I’m still crying a little.
They danced, number 1, to one of my favorite songs (This Woman’s Work - Maxwell), and number 2, AMAZINGLY. They radiated raw honesty and emotion the whole way through.
The choreographer: Tyce Diorio (of course.) The story: Breast cancer. Obviously inspired by one of Tyce’s loved ones who is battling it currently or has in the past. The moment they revealed that was the theme of the dance, I gasped, but that was nothing compared to my state at the end of the routine. Let me just say something about Tyce. He is a true, honest to god genius. To have the strength, as Mia Michaels (choreographer GODDESS) said, to create a dance of such emotional magnitude is remarkable. Props to Tyce.
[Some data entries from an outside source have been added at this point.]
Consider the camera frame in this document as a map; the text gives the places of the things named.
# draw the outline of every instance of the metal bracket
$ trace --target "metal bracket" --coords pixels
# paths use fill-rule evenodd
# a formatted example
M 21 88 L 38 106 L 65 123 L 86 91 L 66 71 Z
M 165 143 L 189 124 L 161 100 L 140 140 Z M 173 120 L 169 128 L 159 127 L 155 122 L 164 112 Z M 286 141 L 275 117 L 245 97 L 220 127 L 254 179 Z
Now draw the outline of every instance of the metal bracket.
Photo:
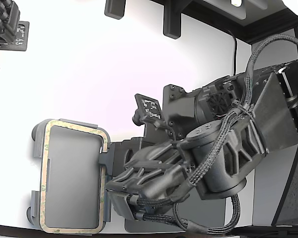
M 192 0 L 166 0 L 163 14 L 163 34 L 172 39 L 181 36 L 181 13 Z M 106 0 L 105 15 L 121 19 L 125 14 L 126 0 Z
M 172 39 L 181 36 L 181 13 L 192 0 L 166 0 L 163 13 L 163 34 Z
M 126 0 L 106 0 L 105 15 L 117 20 L 125 14 Z
Melissa. The weightless ballerina was clad in a light outfit and a head scarf, one that reminded me of a mother of a child who goes to the daycare I work at. Everytime I saw her, it pained me so much to watch her 6-year old, bright, loving boy hug her, not knowing when the last time he could do that would be. She always wore blue-green head scarves and had a bright, not sickly, face. Like Melissa’s. Her emotion was ridiculous. I don’t know if even I had cancer, I could express such emotion. She went from hopeful, to sad, to angry, to an angel. She is an angel.
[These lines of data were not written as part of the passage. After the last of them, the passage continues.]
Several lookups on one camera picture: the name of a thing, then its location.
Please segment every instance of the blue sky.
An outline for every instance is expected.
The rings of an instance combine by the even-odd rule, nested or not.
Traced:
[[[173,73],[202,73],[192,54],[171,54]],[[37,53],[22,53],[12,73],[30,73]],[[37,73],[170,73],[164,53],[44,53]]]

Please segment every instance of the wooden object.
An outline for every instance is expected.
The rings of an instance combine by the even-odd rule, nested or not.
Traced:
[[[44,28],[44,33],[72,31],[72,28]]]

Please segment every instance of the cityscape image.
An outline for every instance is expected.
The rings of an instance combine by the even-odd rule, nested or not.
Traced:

Ade. Ade is kind of a back-up plan for me. I love watching the others and I always forget about Ade. Whenever he dances, though, he surprises me immensely. To put it frankly, he’s crazy good and has a SICK body. This dance was about Melissa, but Ade kept up. He was so strong, catching her in midair at times or letting her beat him up towards the end. Without his strength, Melissa couldn’t have done it.
The big part for me wasn’t the dancers or the technique, it was the story. After watching it twice, it finally dawned on me why the dance hit me so hard. I was thrown back to April, 2007.Betty Ethridge, a family friend and the mother of a very old and true friend of mine was diagnosed with a brain tumor. Her daughter, the friend, Tina, kept an online journal where she blogged about the trials and tribulations of dealing with cancer. Betty was gone in a heartbeat - that November, she passed away. I didn’t cry when I found out, and I didn’t cry at her memorial. It hit me a few days later, while making my bed. I broke down in tears as waves of emotion hit me like stones. I was numb for a week, and now it was all catching up to me. This dance tonight was a flashback to that exact moment - being bombarded by overwhelming sadness and grief. A piece of art that is so brilliant and so amazing you can’t find the words to describe it is just…remarkable.
Thank you, Tyce, Melissa, and Ade.
From, just one person who was touched so deeply by this stunning piece of art. You touched millions of us dancers with the choreography alone, but the non-dancing viewers were just as blown away. Thank you.